Filter the entries for the string "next". Copy each line that has it.

• _Stored items_

=== Section Start ===

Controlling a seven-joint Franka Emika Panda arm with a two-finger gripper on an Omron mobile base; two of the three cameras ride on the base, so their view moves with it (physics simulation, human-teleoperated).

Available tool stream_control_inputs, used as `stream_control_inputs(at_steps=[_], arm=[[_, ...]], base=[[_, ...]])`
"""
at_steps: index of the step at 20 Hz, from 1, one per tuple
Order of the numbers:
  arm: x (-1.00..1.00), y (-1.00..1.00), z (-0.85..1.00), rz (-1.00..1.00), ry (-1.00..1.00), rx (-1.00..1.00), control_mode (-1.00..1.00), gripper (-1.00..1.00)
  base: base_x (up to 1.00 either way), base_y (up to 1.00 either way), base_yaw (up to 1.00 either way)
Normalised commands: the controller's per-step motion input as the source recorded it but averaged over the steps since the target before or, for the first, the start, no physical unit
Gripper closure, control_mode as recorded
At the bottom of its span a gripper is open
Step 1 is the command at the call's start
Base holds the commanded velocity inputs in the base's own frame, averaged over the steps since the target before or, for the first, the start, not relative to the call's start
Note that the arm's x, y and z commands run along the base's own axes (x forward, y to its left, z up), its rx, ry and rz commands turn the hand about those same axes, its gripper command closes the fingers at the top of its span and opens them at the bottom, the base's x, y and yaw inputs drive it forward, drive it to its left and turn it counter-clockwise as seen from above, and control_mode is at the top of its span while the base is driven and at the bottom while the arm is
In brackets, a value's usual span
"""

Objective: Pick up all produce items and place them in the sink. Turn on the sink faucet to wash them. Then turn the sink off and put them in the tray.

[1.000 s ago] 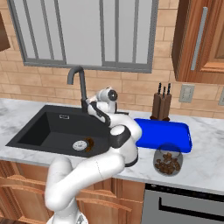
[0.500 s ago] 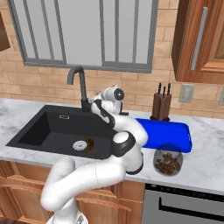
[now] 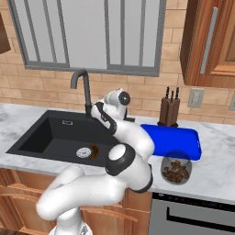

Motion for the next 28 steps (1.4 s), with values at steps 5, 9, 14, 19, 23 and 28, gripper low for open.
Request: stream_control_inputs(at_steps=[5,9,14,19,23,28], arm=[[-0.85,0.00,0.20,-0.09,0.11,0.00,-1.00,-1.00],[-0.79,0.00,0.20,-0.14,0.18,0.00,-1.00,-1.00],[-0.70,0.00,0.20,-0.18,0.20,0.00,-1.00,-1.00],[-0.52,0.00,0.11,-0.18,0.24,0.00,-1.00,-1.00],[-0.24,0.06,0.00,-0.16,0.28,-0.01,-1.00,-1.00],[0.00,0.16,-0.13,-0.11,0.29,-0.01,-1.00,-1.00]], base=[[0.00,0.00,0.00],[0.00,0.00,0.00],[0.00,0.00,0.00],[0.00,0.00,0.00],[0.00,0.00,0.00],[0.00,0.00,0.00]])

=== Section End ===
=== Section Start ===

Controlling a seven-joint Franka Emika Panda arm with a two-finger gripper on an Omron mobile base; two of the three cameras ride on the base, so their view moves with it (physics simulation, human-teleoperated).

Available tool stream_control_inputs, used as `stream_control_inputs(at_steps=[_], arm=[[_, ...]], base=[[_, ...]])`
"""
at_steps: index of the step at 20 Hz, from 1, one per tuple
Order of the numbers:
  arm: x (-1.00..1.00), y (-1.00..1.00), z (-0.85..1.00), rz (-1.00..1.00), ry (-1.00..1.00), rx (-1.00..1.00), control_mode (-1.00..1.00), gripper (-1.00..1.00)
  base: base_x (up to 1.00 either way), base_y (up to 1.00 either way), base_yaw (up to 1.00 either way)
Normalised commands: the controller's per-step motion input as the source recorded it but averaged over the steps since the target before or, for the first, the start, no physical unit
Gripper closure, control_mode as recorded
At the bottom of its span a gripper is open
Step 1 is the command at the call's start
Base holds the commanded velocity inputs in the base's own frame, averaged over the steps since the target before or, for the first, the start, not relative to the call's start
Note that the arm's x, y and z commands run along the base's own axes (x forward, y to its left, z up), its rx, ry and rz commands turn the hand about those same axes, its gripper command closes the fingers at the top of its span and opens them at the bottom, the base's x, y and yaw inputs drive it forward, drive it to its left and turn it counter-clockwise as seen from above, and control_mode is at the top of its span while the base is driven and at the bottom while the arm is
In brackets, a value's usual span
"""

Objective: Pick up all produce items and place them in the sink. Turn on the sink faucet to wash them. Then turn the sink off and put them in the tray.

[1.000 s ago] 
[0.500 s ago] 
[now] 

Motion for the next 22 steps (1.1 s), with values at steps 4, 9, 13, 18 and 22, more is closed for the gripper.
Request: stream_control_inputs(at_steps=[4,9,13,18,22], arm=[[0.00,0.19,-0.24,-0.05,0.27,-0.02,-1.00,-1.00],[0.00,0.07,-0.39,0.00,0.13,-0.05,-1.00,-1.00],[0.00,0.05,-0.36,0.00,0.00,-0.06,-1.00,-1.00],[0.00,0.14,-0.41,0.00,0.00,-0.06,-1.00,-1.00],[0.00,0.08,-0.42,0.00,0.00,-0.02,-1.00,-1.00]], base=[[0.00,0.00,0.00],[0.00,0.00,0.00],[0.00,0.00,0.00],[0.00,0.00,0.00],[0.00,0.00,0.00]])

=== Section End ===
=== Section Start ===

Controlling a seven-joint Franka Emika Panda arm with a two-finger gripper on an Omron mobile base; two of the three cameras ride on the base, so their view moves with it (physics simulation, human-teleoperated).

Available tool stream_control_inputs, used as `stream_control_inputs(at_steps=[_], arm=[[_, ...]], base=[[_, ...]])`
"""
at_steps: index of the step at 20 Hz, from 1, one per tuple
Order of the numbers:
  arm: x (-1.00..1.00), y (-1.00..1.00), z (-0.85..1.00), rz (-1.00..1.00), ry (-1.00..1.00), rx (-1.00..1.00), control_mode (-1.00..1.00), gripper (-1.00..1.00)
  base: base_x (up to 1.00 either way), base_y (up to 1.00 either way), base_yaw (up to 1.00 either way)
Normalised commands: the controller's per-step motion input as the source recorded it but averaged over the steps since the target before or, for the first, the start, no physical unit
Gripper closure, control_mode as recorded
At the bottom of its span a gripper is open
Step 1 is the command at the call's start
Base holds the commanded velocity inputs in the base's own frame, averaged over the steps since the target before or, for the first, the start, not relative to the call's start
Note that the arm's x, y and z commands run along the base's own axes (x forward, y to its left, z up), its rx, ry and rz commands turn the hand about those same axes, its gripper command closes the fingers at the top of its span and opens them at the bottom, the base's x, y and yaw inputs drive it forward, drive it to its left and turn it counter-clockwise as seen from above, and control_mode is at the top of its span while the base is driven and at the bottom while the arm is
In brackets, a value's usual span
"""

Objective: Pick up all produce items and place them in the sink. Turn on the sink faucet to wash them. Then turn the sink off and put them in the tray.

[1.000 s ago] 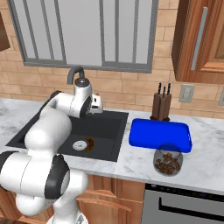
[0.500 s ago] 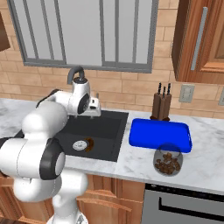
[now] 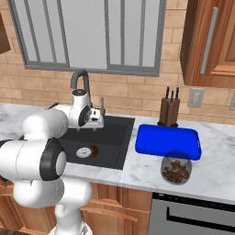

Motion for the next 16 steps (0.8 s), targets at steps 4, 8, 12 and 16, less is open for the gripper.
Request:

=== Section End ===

• _Task output_
Motion for the next 28 steps (1.4 s), with values at steps 5, 9, 14, 19, 23 and 28, gripper low for open.
Motion for the next 22 steps (1.1 s), with values at steps 4, 9, 13, 18 and 22, more is closed for the gripper.
Motion for the next 16 steps (0.8 s), targets at steps 4, 8, 12 and 16, less is open for the gripper.

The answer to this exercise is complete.